At MSR this week, we had two very good talks on algorithmic methods for tuning the hyperparameters of machine learning models. Selecting appropriate settings for hyperparameters is a constant problem in machine learning, which is somewhat surprising given how much expertise the machine learning community has in optimization theory.

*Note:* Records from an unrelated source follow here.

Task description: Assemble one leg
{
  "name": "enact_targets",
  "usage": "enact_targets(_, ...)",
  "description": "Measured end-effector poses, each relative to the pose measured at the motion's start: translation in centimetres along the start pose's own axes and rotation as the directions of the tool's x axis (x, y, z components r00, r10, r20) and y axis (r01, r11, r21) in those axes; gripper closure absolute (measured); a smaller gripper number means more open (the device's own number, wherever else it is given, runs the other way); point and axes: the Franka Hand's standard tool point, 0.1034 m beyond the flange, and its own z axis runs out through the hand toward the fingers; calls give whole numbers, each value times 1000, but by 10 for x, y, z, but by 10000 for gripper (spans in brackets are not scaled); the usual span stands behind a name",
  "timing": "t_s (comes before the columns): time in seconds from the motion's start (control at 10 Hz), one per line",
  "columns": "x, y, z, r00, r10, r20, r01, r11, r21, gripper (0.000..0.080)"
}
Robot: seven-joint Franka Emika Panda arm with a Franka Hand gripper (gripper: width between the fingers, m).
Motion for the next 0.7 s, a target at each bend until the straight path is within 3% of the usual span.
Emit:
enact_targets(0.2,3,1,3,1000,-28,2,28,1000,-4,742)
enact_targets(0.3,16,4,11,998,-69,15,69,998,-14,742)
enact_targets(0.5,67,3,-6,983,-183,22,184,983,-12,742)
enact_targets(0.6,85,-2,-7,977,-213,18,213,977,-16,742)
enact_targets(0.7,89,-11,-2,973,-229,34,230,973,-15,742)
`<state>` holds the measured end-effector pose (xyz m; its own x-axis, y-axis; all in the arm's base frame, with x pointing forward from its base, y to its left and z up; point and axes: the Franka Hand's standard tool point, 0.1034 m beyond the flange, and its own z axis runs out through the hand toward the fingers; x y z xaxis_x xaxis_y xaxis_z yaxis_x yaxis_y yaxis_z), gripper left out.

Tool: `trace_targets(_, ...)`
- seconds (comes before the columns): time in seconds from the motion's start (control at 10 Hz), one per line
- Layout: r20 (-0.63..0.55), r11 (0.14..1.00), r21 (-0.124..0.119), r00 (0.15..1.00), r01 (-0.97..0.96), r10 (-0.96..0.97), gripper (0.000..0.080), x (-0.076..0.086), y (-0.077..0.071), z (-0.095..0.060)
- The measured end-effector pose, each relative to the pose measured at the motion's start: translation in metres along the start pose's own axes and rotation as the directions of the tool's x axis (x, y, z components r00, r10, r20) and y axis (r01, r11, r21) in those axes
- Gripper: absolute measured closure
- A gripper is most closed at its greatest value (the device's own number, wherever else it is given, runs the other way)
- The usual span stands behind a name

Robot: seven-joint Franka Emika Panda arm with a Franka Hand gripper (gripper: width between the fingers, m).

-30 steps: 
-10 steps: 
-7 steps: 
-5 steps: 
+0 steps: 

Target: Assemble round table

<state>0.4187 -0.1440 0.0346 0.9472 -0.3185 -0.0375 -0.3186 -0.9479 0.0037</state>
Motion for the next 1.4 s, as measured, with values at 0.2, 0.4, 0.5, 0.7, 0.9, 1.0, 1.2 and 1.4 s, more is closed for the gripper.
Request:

I suspect there’s interesting psychological and sociological work to be done exploring why a problem that could be answered using known techniques wasn’t given an appropriate solution earlier.

Thankfully, the take away message of this blog post is that this problem is starting to be understood.

### A Two-Part Optimization Problem

To set up the problem of hyperparameter tuning, it’s helpful to think of the canonical model-tuning and model-testing setup used in machine learning: one splits the original data set into three parts — a training set, a validation set and a test set. If, for example, we plan to use L2-regularized linear regression to solve our problem, we will use the training set and validation set to select a value for the \(\lambda\) hyperparameter that is used to determine the strength of the penalty for large coefficients relative to the penalty for errors in predictions.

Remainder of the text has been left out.